Bu saldırının ardından Başbakan Erdoğan “Bu maalesef terörün yayılma noktasındaki attığı adımların bir başka örneği” dedi.. CHP Genel Başkanı Kemal Kılıçdaroğlu bir kez daha “TBMM’nin toplanması gerektiğini” söyledi.. MHP Lideri Devlet Bahçeli ise “İzmir’deki hadise göstermiştir ki maalesef Türk vatanı PKK kuşatması altına alınmış ve soluk alamaz hale getirilmiştir” dedi.. Bu arada LDP Genel Başkanı Cem Toker’in “Öngördüğü tüm politikalar fiyasko çıkan, kendi kafasında yarattığı Ortadoğu politikasını uyarlamaya çalışan Dışişleri Bakanı Davutoğlu’nun görevden alınması gerekir” sözleri de yabana atılacak gibi değil..

ŞEHİRLER KORUNMALI

Foça saldırısından sonra Terör Uzmanı Ercan Çitlioğlu durum değerlendirmesi yaparken “İzmir ve Kuşadası’nda daha önce de PKK bombalama olayları olduğunu, bu nedenle Foça’daki saldırıya ‘PKK’nın yeni bir taktiği’ olarak bakılamayacağını” söylemişti.. Çitlioğlu her zaman doğru değerlendirmeler yapar yalnız bu kez PKK Lideri Karayılan’ın Şemdinli’deki çatışmalar ve operasyon sırasında “Şehirlerdeki Kürt gençlerine hazır olmalarını söyledim” dediğini unutmamak lazım.

Bu kez artık “terörün yayılma noktasında atılan adım” filan değil durum.. Karayılan “Artık PKK sınırın ötesinde de, berisinde de var. Kaçmayacak.. Sınır ötesi diye bir şey kalmadı” demesinin üstünden de günler geçti. Bu nedenle Başbakan’ın ve Hükümet’in artık “şehirlerde güvenlik önlemlerini” iyice arttırmak için gerekli çalışmayı derhal yapması ve halka da “dikkatli olmaları” konusunda uyarılar yapılması gerekiyor bence.. Önemsemiyor görünecek ve “fazla farklı bir durum yok” diyecek şartlarda değiliz..
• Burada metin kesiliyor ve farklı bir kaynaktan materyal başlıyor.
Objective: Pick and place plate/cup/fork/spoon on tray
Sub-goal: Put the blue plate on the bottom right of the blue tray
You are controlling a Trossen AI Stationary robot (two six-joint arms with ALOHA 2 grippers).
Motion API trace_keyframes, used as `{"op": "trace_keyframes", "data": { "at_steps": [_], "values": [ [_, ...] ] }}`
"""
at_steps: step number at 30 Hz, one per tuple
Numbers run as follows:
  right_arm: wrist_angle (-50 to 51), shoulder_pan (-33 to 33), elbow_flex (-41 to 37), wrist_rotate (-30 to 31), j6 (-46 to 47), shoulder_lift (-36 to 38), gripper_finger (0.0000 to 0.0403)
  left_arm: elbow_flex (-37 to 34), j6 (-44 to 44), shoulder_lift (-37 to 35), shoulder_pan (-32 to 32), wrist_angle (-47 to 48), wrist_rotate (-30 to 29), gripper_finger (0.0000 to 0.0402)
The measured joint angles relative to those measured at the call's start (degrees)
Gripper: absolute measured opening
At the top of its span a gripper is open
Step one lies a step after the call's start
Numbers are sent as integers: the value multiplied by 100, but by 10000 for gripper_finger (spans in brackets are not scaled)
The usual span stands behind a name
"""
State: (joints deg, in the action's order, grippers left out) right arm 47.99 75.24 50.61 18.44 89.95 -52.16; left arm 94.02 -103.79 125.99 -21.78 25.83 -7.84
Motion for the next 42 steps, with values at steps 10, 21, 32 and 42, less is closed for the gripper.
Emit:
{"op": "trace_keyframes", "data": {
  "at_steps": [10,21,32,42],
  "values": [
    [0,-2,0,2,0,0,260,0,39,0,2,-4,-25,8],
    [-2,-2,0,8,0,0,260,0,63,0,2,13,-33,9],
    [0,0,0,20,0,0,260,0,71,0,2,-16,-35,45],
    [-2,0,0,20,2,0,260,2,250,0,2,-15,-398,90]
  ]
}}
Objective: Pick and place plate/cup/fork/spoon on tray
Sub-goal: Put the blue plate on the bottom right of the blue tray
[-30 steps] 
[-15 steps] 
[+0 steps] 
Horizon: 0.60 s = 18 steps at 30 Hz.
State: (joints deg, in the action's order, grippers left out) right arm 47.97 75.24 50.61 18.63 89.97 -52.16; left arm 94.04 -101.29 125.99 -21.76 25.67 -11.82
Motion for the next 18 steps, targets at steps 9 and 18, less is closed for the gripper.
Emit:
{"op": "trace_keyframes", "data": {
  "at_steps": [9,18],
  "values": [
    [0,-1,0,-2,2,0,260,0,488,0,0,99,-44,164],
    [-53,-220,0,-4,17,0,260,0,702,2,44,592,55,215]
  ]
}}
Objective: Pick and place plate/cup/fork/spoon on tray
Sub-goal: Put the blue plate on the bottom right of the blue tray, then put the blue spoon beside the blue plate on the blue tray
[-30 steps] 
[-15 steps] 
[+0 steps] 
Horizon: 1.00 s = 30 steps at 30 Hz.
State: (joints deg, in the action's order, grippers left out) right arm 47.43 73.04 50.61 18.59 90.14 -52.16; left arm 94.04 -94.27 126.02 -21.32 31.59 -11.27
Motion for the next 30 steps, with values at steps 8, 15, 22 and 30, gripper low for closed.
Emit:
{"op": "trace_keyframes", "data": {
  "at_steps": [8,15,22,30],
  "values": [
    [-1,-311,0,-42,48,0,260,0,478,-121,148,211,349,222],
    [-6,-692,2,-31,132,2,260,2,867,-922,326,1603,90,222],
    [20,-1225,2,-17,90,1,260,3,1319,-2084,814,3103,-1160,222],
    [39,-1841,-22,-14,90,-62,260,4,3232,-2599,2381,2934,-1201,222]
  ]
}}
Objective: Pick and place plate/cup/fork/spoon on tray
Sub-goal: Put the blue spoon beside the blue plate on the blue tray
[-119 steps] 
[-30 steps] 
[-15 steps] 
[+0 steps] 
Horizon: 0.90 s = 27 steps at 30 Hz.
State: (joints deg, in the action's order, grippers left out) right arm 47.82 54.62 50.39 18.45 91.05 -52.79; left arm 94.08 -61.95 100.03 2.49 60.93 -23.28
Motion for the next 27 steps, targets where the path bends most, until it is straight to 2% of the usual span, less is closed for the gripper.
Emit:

BAKANLAR KURULU KARARIYLA MI?

Esad’ın Türkiye’den intikam almak için özel olarak PKK’yı çağırması sonunda ve Barzani’nin organizasyonuyla Suriye’nin kuzeyindeki tüm illerde yönetimi ele geçirdiklerini açıklayan PYD şimdi o bölgede giderek güçleniyor ve “Türkiye’deki terörün artmasında” da büyük rol oynuyor. Bu durumda artık “ne gerekiyorsa yapmak”tan başka çare kalmadığı için Hükümet “TBMM kararı olmadan, tezkereye gerek kalmadan, Bakanlar Kurulu kararı ile askerin Suriye’ye gönderilmesi”ni gündeme almış ve bu da bir Hükümet yetkilisi tarafından açıklanmış.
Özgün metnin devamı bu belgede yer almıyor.